A Quiet Place has been getting rave reviews from some and “But hang on?” reviews from others.
I can see where the positive reviewers are coming from. It is a film that contains very little dialogue on account of the predicament the world is in. (All the chatty extroverts were eaten by noise-sensitive monsters about 400 days before the time this film is set.) The storytelling relies on physical acting and contextual clues rather than verbal exposition. It is tense and gripping. It doesn’t pull punches.
I am annoyingly demanding of the films I watch, and even I thoroughly enjoyed it (despite its flaws) and would recommend that you watch it immediately.
And I mean immediately because there’s no going back once you read on. I plan to spoil the film for you forever.
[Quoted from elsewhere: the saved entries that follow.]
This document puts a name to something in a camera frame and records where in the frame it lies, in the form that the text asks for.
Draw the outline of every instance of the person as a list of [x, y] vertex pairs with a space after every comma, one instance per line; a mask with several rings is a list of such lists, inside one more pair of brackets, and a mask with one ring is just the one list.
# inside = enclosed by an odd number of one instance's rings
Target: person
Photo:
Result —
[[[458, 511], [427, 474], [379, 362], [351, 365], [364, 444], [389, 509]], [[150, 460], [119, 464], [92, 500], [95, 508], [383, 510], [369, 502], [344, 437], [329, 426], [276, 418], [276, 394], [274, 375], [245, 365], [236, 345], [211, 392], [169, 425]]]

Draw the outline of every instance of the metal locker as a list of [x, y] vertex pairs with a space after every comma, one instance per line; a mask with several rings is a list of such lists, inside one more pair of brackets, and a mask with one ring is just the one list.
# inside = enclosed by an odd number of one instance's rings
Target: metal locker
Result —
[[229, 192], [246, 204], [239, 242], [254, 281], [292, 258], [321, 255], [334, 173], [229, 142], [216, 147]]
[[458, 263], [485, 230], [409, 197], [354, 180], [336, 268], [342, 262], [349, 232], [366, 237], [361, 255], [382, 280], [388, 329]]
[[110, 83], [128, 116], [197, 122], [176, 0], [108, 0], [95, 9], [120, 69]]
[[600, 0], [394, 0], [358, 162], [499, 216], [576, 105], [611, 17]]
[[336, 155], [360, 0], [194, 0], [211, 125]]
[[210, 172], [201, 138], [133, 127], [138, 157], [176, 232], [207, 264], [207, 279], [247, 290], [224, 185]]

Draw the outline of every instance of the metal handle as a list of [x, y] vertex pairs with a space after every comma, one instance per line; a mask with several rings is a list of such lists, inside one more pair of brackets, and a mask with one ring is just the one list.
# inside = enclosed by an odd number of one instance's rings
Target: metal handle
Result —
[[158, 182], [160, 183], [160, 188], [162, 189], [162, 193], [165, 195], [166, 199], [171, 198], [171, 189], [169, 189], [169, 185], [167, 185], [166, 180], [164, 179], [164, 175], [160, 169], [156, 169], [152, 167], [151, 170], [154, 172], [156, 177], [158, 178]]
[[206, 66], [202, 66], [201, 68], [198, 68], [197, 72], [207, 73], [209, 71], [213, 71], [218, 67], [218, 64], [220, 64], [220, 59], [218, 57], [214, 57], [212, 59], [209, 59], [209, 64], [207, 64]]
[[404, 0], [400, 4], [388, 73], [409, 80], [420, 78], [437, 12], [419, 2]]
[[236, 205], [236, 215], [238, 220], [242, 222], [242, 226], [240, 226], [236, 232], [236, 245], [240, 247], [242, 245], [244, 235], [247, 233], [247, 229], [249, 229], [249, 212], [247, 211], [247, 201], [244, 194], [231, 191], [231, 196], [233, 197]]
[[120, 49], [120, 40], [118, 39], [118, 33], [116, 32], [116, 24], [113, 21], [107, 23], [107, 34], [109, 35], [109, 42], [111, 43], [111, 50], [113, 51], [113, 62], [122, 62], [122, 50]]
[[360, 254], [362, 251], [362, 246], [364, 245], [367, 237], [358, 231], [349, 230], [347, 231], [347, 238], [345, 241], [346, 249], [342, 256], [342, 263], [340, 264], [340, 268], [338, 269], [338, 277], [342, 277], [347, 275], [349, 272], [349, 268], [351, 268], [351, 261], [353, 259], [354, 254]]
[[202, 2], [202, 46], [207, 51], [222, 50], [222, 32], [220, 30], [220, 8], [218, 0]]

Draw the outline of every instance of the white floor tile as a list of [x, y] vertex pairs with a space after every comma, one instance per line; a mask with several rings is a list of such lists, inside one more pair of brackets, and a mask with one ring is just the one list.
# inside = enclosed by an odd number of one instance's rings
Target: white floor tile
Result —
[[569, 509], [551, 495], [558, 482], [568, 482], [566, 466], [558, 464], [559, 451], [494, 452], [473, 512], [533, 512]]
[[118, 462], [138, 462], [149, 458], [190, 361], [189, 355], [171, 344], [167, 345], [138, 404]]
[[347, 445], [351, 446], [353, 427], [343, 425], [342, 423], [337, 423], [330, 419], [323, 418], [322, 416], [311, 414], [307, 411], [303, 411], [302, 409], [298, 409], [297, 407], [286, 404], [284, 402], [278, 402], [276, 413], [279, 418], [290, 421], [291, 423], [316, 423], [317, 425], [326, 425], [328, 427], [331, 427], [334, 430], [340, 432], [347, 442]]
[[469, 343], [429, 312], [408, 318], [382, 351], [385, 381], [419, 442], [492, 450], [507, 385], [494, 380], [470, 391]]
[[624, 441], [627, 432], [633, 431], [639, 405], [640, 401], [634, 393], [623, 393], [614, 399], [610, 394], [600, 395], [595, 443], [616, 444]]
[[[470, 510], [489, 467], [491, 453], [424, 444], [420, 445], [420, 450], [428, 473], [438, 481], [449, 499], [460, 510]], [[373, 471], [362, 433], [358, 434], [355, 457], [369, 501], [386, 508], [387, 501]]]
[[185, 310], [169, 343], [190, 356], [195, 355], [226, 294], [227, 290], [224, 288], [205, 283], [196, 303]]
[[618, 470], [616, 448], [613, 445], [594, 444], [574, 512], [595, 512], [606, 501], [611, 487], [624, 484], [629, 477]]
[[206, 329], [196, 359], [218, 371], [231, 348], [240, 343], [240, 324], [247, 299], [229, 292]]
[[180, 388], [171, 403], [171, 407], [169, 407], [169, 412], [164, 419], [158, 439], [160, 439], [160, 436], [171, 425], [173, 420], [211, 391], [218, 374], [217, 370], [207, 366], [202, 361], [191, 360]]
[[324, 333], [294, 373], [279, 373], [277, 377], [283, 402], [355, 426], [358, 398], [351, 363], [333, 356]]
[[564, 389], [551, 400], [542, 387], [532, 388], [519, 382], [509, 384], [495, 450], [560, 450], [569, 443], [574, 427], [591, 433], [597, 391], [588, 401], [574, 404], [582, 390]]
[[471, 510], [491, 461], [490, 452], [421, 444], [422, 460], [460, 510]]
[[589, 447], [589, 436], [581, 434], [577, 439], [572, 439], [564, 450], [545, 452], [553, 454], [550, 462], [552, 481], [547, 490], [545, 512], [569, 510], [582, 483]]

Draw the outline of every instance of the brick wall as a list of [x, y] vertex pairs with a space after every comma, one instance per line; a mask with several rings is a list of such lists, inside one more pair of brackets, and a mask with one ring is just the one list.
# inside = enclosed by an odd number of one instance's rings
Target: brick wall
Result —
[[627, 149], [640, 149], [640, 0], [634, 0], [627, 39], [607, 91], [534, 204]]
OK, now that you’ve watched it…
But Hang On?
Like After Earth before it, this film features creatures that are almost impervious to human weaponry, almost supernaturally effective killers, but also massively flawed. These ones can’t see anything (they seem to echolocate like bats, which I guess is how they don’t sprint into trees), but they have phenomenal hearing. Any sound louder than a whisper will alert them to your presence.
But like After Earth before it, this is where the majority of the problems lie. Here are just some of them.
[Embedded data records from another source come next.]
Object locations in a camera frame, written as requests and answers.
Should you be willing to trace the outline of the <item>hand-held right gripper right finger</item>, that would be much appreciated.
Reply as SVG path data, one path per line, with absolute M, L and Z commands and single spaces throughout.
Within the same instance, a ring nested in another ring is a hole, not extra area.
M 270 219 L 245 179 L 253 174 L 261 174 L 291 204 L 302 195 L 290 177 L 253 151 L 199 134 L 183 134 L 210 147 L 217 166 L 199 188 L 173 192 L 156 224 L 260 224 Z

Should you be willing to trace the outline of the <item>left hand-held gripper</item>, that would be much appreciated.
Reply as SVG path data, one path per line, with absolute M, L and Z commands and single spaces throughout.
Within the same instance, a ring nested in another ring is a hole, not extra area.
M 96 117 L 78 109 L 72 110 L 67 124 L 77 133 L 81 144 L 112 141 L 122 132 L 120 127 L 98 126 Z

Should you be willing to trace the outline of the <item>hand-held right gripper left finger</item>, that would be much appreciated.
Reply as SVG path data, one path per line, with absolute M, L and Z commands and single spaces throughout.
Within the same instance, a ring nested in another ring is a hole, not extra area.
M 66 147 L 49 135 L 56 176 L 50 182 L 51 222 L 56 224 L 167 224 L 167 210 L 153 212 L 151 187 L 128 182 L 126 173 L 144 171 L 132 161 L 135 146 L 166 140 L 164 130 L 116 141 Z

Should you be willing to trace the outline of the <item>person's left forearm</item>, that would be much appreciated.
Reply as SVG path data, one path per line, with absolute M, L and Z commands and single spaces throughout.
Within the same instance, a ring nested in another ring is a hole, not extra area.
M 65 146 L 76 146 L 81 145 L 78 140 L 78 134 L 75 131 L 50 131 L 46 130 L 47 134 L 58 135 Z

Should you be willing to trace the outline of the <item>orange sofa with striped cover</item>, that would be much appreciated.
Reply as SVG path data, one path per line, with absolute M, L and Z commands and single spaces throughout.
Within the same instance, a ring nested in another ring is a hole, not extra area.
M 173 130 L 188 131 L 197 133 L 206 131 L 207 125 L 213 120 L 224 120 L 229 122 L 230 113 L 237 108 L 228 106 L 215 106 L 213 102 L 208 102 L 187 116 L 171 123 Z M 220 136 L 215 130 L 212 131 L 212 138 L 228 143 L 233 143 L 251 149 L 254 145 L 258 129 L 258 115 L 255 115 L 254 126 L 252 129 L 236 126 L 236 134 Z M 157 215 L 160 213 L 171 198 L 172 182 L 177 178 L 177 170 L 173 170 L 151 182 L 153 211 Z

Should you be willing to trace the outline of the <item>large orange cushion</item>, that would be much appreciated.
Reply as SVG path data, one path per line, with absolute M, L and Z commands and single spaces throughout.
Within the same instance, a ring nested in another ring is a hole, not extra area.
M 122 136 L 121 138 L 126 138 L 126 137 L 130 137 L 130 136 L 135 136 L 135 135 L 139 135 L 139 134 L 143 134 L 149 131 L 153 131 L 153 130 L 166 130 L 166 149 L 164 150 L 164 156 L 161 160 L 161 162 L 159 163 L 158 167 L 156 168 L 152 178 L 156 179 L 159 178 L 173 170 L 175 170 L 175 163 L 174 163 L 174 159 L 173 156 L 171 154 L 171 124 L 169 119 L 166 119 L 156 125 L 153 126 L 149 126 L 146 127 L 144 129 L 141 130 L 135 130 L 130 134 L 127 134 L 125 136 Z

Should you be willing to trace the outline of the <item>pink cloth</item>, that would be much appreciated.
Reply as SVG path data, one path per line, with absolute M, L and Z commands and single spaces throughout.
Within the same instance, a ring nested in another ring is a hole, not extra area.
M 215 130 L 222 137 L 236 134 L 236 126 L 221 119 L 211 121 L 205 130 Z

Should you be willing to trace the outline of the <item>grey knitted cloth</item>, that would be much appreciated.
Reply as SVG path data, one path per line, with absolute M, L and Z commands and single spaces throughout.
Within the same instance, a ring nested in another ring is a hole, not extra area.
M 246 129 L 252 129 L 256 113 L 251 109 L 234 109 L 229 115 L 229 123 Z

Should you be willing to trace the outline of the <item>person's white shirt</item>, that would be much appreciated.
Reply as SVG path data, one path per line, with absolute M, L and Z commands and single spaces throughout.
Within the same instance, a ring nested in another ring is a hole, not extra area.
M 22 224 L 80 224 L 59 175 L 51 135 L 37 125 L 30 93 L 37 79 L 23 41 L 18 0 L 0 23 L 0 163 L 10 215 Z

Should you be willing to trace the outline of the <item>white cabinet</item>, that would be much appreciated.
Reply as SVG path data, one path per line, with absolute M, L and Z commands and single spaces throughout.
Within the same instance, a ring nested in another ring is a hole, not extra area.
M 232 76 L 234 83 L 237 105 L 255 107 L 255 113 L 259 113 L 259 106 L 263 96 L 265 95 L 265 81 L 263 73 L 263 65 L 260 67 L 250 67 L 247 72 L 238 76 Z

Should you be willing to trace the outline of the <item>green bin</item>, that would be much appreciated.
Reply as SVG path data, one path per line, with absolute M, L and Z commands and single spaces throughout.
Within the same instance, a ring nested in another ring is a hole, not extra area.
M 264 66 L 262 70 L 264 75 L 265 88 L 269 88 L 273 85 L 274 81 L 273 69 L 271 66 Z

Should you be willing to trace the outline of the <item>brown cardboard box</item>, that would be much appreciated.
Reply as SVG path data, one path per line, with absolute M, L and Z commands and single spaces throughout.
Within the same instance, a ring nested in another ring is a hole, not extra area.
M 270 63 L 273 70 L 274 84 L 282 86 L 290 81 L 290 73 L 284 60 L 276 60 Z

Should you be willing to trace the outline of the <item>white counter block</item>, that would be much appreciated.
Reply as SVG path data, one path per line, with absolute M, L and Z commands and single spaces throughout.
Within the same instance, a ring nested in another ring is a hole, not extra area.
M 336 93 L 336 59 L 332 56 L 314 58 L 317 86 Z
1. With so much danger, why let your youngest child walk at the back? Unsupervised. Perhaps he farts or skins his knee. What then? If you’re so scared of noise that you build and maintain sand pathways all the way to town, why are you so complacent that you’d leave a three-year-old lagging 50m back?
2. Why did the whole family make the dangerous trip at all? They’re carrying the older kid because he’s that sick, but it seems as though all they needed were some meds for the lad. It’s a one-person job. Why drag the sickling and two other kids who are a liability when one adult could simply have stayed home with them?
3. I know you lost your kid and all, but this is only 18 months into the crisis. You couldn’t maybe have got some birth control from that pharmacy and held off having another child for a couple of years? Maybe a solution presents itself and you could have a kid safely? Babies are nothing if not noisy.
4. If you snag your dress on something pointy sticking out of the floor, stop and check what it is. Perhaps it’s a nail that you’re going to stand on at an inopportune time. You’re all barefoot (because noise), so surely foot health ought to be much more of a priority?
5. The movie should be called a noisy place, because the film itself acknowledges that you’re safe around lots of noise. Being in a quiet place is the worst possible idea. Build a house at the waterfall, guys!
6. Even if you must live in a quiet place, perhaps:
- Get proper soundproofing.
- Monster-proof your property. The monster could tear out of a silo, but not (quickly) into the top of their pick-up truck. So maybe don’t live in a house made of matchsticks.
- Live off the ground and pull up the ladder.
- Make your quiet place a noisy place by setting up a perimeter of sound systems that are playing dubstep or monster-food noises. Sleep with earplugs.
7. In terms of defeating these monsters, again, maybe trying to be quiet isn’t the trick. You’ve had 450 days to think this over. Perhaps at least some of these ideas might have occurred to someone:
- Don’t bring squishy dad-bods to an armoured monster fight. Stay in the tank and machine-gun them to bits.
- Swat them with large military-grade tennis racquets that will bypass their echolocation. It won’t kill them, but it would be hella funny.
- Try blaring out things to mess with their hearing, such as Lloyd Christmas’s most annoying sound in the world.
- They are indiscriminately attracted to noise, so lure them to a tower that they can’t climb and shoot them in their stupid blind faces.
- Cover a tasty animal with remotely detonated explosives and when they show their gooey face parts explode the food-bomb.
- Lure them into a deep concrete pit and then charge an entrance fee for people to come and play polka music at them or pelt them with cat bells.
In short, there seem to be a lot of places these monsters couldn’t get into and from which a large number of Americans could finally put their assault rifles to good use. Waiting for your dumb kid to knock over a lantern and get the whole family killed is not a plan.